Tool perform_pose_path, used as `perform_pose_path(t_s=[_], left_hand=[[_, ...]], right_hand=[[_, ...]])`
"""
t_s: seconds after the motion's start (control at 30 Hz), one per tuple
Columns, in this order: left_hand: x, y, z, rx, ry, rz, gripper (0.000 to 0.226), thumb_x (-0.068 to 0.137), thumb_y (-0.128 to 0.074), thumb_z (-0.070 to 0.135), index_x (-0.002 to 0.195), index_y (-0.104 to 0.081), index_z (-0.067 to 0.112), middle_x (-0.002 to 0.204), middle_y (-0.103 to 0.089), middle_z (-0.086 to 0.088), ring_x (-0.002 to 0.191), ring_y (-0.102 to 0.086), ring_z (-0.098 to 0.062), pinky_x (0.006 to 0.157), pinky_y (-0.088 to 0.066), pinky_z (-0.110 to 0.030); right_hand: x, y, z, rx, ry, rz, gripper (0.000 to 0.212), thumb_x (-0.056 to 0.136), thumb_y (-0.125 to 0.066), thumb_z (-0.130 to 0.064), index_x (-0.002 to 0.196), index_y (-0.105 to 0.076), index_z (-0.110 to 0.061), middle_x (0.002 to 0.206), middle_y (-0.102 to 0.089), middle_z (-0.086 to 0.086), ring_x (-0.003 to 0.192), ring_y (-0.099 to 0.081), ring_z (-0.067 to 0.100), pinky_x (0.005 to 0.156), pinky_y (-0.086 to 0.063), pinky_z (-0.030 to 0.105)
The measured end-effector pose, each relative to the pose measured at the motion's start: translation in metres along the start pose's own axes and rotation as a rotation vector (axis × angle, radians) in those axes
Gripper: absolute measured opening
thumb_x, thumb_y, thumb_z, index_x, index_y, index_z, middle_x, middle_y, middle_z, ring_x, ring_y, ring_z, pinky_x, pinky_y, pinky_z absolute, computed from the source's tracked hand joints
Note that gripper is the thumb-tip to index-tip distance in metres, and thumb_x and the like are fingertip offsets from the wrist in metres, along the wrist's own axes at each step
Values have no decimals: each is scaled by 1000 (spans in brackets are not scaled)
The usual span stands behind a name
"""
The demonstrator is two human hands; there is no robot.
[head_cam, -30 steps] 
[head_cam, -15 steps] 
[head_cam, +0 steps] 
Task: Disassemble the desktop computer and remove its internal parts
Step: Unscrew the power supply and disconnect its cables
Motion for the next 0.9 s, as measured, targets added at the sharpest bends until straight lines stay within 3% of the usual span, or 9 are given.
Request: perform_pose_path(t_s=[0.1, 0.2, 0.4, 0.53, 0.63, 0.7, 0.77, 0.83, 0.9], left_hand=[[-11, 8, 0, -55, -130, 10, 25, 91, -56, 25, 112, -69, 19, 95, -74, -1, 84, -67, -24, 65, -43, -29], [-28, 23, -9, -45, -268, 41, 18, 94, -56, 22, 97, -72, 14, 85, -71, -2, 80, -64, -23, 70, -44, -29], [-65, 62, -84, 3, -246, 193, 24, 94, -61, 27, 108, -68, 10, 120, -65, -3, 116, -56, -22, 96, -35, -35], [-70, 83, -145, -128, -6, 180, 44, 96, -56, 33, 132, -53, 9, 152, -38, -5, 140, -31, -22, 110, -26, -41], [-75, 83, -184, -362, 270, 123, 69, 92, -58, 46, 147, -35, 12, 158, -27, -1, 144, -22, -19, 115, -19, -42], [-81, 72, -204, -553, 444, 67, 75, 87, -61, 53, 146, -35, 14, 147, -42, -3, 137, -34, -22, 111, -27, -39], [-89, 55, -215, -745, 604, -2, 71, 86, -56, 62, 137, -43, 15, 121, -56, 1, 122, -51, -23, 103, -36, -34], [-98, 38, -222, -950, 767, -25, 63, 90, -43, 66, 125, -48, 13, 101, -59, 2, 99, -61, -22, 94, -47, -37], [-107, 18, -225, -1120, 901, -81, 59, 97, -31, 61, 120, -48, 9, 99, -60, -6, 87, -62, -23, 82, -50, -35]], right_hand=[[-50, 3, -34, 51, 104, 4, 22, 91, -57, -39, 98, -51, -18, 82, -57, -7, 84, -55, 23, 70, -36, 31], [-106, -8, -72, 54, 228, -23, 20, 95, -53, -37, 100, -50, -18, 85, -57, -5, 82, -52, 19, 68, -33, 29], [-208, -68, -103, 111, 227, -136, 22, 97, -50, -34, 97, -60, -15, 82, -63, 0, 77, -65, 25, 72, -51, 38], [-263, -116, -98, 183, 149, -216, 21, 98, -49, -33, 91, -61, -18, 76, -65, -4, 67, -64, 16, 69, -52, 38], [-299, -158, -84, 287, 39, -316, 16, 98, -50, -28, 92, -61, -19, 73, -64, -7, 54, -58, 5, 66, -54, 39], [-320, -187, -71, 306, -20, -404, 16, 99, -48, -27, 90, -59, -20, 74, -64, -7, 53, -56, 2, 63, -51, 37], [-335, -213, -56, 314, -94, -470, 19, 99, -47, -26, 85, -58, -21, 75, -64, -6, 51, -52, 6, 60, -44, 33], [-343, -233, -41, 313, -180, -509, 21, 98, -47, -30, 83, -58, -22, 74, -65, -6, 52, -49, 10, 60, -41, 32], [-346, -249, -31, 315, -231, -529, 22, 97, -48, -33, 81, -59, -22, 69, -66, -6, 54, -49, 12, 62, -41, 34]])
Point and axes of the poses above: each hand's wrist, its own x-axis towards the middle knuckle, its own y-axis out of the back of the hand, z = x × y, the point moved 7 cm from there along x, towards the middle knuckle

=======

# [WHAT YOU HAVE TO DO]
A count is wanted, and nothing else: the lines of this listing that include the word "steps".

# [RESULT]
3